This Marine Corps recruiting poster appeared shortly after the World War I Battle of Belleau Wood, which purportedly gave birth to the term "Devil Dogs." ()

This Marine Corps recruiting poster appeared shortly after the World War I Battle of Belleau Wood, which purportedly gave birth to the term "Devil Dogs."

This Marine Corps recruiting poster appeared shortly after the World War I Battle of Belleau Wood, which purportedly gave birth to the term "Devil Dogs." ()

April 27 is National Devil Dog Day.

April 27 is National Devil Dog Day. (Wikimedia Commons)

Every dog will have its day, and Friday belongs to the Devil Dog.

No, not the Marine moniker of dubious origins dating back nearly 100 years, but the baked devil’s food treat introduced by Drake’s Cakes in 1926. This is the first National Devil Dog Day, which is planned to be an annual affair.

According to the National Day Calendar, Andrew Sobel registered the day in memory of his grandfather, Howard Leslie Sobel, who kept a stash of the snack in his cupboard and liked to share.

The “authoritative” online calendar tracks days, weeks and months that have been designated for special, sometimes goofy, observances. Anyone can request a day, but only 30 are selected to be honored from more than 20,000 applications each year, said website founder Marlo Anderson.

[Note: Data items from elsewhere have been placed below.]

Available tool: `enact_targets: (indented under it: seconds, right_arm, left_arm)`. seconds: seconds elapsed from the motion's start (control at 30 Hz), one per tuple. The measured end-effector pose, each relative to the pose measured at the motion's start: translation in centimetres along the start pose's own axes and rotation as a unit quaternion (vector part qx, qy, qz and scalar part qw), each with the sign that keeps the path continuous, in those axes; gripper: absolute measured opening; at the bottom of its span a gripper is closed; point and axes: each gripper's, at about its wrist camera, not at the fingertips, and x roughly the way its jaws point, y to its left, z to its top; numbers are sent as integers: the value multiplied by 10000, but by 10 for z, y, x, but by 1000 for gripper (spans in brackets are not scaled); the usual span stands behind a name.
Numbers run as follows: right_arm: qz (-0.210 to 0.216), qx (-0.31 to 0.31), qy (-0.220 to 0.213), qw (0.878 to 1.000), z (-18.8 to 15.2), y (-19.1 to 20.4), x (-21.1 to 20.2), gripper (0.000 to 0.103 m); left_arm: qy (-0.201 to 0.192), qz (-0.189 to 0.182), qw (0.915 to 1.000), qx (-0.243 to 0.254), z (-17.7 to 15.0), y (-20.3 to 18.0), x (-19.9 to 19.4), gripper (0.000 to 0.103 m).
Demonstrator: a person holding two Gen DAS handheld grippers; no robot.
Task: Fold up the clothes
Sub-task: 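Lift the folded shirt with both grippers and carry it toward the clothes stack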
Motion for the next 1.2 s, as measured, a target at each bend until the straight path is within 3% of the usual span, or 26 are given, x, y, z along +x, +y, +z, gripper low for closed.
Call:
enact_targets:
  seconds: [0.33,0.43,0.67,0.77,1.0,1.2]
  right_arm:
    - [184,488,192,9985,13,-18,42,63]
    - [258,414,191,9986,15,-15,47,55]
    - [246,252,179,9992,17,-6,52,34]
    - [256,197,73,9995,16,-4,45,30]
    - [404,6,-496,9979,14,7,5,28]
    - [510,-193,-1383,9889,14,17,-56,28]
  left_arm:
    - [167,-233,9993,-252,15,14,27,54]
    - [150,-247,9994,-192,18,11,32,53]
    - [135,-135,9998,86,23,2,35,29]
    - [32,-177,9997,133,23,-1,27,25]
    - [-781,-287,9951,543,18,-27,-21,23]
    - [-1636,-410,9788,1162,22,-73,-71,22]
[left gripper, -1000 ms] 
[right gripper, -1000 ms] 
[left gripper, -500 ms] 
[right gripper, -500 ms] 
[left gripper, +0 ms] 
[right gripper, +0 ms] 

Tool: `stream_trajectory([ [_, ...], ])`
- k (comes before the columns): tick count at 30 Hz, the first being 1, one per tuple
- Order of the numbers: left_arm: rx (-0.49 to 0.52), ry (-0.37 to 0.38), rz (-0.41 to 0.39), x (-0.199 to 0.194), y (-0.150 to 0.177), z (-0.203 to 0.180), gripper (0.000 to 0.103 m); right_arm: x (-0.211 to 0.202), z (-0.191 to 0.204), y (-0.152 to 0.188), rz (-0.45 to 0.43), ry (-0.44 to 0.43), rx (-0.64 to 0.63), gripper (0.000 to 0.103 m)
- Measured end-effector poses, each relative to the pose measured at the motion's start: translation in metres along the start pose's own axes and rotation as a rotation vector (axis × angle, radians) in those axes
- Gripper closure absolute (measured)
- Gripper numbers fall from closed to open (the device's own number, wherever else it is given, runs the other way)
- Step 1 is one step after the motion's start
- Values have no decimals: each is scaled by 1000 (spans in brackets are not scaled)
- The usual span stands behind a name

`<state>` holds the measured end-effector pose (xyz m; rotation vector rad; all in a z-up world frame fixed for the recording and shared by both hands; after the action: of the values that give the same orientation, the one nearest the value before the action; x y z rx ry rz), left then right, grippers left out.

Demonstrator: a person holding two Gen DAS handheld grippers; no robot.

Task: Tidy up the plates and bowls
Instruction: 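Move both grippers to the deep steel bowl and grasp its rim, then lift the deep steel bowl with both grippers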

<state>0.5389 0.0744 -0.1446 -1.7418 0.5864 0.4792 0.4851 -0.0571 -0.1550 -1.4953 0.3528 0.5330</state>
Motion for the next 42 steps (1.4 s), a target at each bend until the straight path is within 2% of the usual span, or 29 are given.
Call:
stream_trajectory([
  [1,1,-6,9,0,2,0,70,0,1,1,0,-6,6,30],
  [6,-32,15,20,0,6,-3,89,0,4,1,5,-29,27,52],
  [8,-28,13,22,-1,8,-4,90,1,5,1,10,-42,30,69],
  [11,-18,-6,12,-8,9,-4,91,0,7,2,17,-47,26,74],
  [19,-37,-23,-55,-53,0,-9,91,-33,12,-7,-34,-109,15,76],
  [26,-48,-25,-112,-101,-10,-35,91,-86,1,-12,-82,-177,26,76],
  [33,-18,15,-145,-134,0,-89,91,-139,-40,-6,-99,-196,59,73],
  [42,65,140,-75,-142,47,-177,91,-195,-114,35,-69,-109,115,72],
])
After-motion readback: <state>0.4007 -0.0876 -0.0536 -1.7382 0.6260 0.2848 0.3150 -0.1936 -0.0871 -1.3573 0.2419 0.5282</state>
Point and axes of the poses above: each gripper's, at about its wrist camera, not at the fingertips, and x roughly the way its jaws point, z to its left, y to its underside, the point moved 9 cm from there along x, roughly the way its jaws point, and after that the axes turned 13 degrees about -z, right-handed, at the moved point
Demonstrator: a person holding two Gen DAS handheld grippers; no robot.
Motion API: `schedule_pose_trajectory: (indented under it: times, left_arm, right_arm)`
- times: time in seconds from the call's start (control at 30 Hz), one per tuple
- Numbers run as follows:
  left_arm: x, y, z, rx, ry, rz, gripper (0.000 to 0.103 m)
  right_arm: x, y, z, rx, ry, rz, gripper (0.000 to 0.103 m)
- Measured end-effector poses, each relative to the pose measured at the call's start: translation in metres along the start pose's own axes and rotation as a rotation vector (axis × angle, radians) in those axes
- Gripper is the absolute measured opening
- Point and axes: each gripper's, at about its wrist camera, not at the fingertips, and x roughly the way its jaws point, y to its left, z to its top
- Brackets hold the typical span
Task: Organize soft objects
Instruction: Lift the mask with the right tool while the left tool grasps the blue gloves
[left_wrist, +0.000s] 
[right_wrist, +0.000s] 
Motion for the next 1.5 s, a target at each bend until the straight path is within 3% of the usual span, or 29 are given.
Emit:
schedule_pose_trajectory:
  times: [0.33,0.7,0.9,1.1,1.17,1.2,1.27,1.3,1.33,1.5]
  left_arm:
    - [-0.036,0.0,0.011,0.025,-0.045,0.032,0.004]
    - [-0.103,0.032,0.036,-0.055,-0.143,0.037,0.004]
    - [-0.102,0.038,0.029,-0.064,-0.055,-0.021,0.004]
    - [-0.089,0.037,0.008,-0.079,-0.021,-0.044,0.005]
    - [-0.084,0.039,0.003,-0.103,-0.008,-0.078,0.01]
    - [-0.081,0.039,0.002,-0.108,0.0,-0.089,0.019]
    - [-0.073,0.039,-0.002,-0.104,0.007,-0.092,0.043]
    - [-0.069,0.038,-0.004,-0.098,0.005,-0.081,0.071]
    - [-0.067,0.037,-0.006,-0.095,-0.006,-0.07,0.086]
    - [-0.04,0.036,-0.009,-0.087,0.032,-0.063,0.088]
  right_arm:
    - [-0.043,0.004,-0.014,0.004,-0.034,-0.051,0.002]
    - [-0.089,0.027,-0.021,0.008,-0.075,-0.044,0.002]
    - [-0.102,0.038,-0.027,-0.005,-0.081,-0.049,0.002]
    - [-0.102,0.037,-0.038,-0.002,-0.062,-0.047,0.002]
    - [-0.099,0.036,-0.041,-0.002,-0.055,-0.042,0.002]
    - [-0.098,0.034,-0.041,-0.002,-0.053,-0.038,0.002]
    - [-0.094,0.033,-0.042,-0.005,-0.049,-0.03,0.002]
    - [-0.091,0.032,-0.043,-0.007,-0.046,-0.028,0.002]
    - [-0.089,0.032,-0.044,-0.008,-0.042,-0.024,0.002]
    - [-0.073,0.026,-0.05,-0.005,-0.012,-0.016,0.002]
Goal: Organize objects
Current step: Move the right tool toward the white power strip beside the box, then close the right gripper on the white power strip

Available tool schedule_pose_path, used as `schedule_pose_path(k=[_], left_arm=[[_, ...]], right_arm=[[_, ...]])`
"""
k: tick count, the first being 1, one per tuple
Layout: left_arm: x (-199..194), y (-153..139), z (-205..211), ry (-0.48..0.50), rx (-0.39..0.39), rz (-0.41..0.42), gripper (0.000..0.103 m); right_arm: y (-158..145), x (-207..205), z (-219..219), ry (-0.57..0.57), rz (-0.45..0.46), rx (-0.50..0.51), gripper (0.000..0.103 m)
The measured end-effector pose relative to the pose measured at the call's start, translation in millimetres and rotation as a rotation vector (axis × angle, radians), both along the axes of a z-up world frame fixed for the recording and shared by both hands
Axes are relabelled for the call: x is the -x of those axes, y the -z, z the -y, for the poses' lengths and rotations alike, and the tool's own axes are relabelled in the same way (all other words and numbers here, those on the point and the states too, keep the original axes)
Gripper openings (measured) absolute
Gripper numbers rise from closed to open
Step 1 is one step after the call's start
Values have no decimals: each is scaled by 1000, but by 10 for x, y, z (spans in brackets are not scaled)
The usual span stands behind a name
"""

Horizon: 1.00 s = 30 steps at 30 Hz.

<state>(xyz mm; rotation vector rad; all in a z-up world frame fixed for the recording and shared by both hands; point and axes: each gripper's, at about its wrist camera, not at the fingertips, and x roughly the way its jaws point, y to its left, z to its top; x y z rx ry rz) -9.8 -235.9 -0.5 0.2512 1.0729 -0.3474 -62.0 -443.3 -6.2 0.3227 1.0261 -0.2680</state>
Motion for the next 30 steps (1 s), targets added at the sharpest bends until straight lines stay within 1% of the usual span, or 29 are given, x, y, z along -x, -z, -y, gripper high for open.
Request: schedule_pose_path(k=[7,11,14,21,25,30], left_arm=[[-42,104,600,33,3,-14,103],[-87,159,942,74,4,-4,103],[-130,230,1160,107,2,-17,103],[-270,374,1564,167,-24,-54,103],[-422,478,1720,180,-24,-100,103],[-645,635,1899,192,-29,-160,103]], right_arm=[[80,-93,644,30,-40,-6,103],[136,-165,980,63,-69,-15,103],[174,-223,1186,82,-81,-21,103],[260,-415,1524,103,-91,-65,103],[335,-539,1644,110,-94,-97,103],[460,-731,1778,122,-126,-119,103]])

In an odd twist this year, the week also began with Devil Dog-related news. Not about the snack cake but the term.

French President Emmanuel Macron visited Washington Monday bearing the gift of an oak sapling that had grown near the mossy “Devil Dog” fountain in the village of Belleau, not far from where the Marines are said to have earned their famous nickname in June 1918.

A photo of Macron and President Donald Trump planting the twig on the White House lawn was widely shared online.

Corps dogma has it that Marines battling to capture “untakeable” and “impenetrable” Belleau Wood, about 60 miles northeast of Paris, mounted unrelenting attacks, leading the Germans to dub them “Teufelhunden.”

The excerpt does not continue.